**Try it**
Repeat the listing in full, exactly as it stands.

**Data shown**
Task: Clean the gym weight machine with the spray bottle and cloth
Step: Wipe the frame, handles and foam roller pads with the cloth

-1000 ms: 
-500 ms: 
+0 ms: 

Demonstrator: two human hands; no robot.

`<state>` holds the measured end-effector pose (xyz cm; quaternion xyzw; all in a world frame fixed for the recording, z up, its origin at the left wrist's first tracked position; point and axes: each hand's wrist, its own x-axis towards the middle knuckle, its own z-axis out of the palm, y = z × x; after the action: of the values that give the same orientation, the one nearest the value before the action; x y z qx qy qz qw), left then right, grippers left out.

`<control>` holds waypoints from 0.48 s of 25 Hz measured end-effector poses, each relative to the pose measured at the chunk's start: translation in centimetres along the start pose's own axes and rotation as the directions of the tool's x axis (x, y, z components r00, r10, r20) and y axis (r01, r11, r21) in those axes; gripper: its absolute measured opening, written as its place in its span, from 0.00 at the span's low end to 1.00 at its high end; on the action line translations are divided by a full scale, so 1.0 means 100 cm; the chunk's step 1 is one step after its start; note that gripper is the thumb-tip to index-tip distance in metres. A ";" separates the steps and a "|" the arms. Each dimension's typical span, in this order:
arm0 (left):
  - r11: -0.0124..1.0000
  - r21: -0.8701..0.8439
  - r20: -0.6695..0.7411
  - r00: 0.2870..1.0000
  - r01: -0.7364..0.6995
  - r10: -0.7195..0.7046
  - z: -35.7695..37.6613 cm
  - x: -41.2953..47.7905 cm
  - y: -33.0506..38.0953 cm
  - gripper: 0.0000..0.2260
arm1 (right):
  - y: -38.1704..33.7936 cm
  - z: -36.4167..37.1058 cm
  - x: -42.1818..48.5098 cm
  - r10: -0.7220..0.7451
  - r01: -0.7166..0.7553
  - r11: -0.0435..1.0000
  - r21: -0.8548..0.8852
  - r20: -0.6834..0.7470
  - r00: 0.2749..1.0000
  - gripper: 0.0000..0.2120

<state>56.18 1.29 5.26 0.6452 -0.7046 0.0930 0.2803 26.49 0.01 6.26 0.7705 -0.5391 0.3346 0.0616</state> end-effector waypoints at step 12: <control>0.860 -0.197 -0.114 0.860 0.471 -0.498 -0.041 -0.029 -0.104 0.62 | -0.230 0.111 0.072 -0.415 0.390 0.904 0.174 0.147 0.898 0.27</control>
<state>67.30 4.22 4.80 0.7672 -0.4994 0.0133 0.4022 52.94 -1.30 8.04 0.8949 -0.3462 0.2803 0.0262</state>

**Result for this task**
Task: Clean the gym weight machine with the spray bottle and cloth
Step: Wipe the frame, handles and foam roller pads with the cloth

-1000 ms: 
-500 ms: 
+0 ms: 

Demonstrator: two human hands; no robot.

`<state>` holds the measured end-effector pose (xyz cm; quaternion xyzw; all in a world frame fixed for the recording, z up, its origin at the left wrist's first tracked position; point and axes: each hand's wrist, its own x-axis towards the middle knuckle, its own z-axis out of the palm, y = z × x; after the action: of the values that give the same orientation, the one nearest the value before the action; x y z qx qy qz qw), left then right, grippers left out.

`<control>` holds waypoints from 0.48 s of 25 Hz measured end-effector poses, each relative to the pose measured at the chunk's start: translation in centimetres along the start pose's own axes and rotation as the directions of the tool's x axis (x, y, z components r00, r10, r20) and y axis (r01, r11, r21) in those axes; gripper: its absolute measured opening, written as its place in its span, from 0.00 at the span's low end to 1.00 at its high end; on the action line translations are divided by a full scale, so 1.0 means 100 cm; the chunk's step 1 is one step after its start; note that gripper is the thumb-tip to index-tip distance in metres. A ";" separates the steps and a "|" the arms. Each dimension's typical span, in this order:
arm0 (left):
  - r11: -0.0124..1.0000
  - r21: -0.8701..0.8439
  - r20: -0.6695..0.7411
  - r00: 0.2870..1.0000
  - r01: -0.7364..0.6995
  - r10: -0.7195..0.7046
  - z: -35.7695..37.6613 cm
  - x: -41.2953..47.7905 cm
  - y: -33.0506..38.0953 cm
  - gripper: 0.0000..0.2260
arm1 (right):
  - y: -38.1704..33.7936 cm
  - z: -36.4167..37.1058 cm
  - x: -42.1818..48.5098 cm
  - r10: -0.7220..0.7451
  - r01: -0.7166..0.7553
  - r11: -0.0435..1.0000
  - r21: -0.8548..0.8852
  - r20: -0.6834..0.7470
  - r00: 0.2749..1.0000
  - gripper: 0.0000..0.2120

<state>56.18 1.29 5.26 0.6452 -0.7046 0.0930 0.2803 26.49 0.01 6.26 0.7705 -0.5391 0.3346 0.0616</state> end-effector waypoints at step 12: <control>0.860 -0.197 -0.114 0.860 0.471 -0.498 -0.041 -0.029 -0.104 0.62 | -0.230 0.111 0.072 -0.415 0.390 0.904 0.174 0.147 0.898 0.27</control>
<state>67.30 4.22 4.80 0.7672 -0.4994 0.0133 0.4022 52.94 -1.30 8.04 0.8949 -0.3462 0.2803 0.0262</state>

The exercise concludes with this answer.